If you are not familiar with join statements , then you need to start. Understanding how connections work is the key to the rest. When you are familiar with joins, understanding merging is easiest, seeing it as a complete connection with instructions on what to do for strings that execute or don't match.
So, using the provided code example, you can see the commissions_history table
| Amount | Request | <other fields | -------------------------------------------- | 12.00 | 1234 | <other data | | 14.00 | 1235 | <other data | | 15.00 | 1236 | <other data |
The merge operator creates a complete join between a table called "target" and an expression that returns a table (or a result set that logically looks very much like a table like CTE) called a "source".
In the above example, it uses variables as the source, which we assume was set by the user or passed as a parameter.
DECLARE @Amount Decimal = 18.00; DECLARE @Request Int = 1234; MERGE dbo.commissions_history AS target USING (SELECT @amount, @requestID) AS source (amount, request) ON (target.request = source.request)
Creates the next result set when considered a union.
| Amount | Request | <other fields | Source.Amount | Source.Request | ------------------------------------------------------------------------------ | 12.00 | 1234 | <other data | 18.00 | 1234 | | 14.00 | 1235 | <other data | null | null | | 15.00 | 1236 | <other data | null | null |
Using instructions on what to do with the goal, provided that a match is found.
WHEN MATCHED THEN UPDATE SET amount = source.amount
The final target table now looks like this. Query string 1234 is updated to 18.

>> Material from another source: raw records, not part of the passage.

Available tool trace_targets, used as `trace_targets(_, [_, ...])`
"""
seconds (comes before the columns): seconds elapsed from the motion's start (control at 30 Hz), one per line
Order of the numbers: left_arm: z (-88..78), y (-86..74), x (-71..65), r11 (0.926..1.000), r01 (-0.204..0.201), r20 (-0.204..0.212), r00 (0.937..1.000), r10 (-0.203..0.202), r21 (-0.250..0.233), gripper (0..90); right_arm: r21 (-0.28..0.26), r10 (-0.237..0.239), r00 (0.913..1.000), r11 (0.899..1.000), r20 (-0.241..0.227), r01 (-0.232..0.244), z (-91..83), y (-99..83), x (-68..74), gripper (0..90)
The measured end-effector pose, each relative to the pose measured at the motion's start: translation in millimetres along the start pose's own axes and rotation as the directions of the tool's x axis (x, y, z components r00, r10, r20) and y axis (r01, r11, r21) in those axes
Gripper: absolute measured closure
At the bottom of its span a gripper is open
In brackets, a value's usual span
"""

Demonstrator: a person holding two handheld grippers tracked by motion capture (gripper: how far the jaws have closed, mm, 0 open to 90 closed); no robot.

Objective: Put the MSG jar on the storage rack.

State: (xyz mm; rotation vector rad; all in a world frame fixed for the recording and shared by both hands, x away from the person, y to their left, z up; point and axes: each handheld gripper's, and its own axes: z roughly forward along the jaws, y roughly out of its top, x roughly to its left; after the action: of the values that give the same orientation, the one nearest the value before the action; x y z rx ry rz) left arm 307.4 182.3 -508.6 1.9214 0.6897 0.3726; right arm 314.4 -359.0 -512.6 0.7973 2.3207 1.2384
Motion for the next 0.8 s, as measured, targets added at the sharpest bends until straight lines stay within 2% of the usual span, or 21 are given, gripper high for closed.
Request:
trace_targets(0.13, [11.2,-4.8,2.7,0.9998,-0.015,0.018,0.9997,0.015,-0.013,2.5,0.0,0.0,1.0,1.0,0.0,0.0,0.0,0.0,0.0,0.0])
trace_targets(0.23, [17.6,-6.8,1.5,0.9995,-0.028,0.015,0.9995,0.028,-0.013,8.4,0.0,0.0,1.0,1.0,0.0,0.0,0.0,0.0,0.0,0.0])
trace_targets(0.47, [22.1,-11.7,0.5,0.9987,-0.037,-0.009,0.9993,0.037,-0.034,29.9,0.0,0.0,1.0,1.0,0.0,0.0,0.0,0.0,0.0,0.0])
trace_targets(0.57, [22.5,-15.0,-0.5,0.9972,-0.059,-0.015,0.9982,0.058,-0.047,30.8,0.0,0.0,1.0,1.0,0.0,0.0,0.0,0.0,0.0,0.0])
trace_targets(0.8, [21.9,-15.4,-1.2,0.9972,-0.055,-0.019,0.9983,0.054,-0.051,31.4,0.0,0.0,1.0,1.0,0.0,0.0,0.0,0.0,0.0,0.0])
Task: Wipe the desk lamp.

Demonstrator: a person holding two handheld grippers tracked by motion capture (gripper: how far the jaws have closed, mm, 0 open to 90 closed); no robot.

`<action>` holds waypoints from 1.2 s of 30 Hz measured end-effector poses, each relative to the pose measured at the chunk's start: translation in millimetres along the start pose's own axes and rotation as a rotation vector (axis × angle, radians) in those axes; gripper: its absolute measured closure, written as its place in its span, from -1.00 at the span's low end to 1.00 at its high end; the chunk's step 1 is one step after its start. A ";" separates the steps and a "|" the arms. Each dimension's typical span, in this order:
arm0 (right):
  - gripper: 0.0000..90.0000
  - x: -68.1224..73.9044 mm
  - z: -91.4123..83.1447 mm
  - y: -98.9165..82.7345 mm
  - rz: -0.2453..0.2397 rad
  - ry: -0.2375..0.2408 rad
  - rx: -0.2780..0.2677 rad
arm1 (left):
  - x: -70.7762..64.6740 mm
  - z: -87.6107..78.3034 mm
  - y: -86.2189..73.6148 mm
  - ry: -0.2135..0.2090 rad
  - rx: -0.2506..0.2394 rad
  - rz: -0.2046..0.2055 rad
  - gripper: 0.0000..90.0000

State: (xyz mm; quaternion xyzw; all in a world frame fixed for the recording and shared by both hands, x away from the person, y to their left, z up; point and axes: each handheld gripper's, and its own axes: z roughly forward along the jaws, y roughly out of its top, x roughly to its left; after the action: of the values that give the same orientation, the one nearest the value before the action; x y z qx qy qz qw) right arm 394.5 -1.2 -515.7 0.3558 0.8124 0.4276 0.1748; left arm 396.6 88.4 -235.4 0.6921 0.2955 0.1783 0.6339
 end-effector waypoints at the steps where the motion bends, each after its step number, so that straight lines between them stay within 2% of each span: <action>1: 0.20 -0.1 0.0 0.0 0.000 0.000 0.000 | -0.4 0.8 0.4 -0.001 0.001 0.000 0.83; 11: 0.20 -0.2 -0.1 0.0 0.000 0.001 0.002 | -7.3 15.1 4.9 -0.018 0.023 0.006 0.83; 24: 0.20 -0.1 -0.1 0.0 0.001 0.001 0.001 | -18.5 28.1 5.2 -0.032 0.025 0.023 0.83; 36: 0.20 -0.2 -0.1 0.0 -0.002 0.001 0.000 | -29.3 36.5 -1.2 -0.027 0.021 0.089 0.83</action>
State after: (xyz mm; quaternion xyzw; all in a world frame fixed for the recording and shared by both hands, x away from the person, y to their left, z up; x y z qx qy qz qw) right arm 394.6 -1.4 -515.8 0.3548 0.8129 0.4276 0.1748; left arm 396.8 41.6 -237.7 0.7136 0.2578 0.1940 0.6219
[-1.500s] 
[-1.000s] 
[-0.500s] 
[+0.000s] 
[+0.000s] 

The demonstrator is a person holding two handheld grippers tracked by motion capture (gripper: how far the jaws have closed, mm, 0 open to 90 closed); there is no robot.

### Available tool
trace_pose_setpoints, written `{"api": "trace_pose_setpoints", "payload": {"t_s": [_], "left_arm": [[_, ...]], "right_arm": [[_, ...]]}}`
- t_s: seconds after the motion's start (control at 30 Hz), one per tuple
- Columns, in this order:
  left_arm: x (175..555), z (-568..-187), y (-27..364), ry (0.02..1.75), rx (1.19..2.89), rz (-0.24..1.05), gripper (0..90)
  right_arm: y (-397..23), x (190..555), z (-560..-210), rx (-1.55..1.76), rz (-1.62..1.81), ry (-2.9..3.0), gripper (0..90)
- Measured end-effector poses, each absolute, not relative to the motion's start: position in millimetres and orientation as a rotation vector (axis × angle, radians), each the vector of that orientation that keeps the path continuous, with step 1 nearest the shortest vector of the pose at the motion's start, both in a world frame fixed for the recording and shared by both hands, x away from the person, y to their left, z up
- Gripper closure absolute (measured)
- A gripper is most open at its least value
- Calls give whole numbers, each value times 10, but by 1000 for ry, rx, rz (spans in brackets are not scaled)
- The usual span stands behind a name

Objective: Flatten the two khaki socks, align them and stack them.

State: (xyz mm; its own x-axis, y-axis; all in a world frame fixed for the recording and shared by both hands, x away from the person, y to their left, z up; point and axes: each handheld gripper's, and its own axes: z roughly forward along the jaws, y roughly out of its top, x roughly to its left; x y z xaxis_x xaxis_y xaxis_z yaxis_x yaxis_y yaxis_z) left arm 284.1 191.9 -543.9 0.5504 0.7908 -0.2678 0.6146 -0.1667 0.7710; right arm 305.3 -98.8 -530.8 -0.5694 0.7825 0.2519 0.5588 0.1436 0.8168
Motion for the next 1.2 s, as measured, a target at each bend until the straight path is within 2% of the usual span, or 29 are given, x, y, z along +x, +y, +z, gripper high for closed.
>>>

| Amount | Request | <other fields | -------------------------------------------- | 18.00 | 1234 | <other data | | 14.00 | 1235 | <other data | | 15.00 | 1236 | <other data |
Since the match did not find anything else. But let's say that the values โโfrom the source were like that.
DECLARE @Amount Decimal = 18.00; DECLARE @Request Int = 1239;
The final connection will look like this:
| Amount | Request | <other fields | Source.Amount | Source.Request | ------------------------------------------------------------------------------ | 12.00 | 1234 | <other data | null | null | | 14.00 | 1235 | <other data | null | null | | 15.00 | 1236 | <other data | null | null | | null | null | null | 18.00 | 1239 |
Since a matching string was not found in the target, the statement executes another sentence.
WHEN NOT MATCHED THEN INSERT (request, amount) VALUES (source.request, source.amount);
The result in the target table, which now looks like this:
| Amount | Request | <other fields | -------------------------------------------- | 12.00 | 1234 | <other data | | 14.00 | 1235 | <other data | | 15.00 | 1236 | <other data | | 18.00 | 1239 | <other data |
Merge Operators True potential is when large tables are the source and target. Because it can do a lot of updates and / or inserts for each row with a simple simple statement.
Last note. It is important to keep in mind that not matched by default matches the full not matched by target clause, however you can specify not matched by source instead or in addition to the default clause. The merge operator supports both types of mismatch (records in the source not in the target or records in the target not in the source, as defined in the on section). You can find full documentation, limitations, and full syntax on MSDN.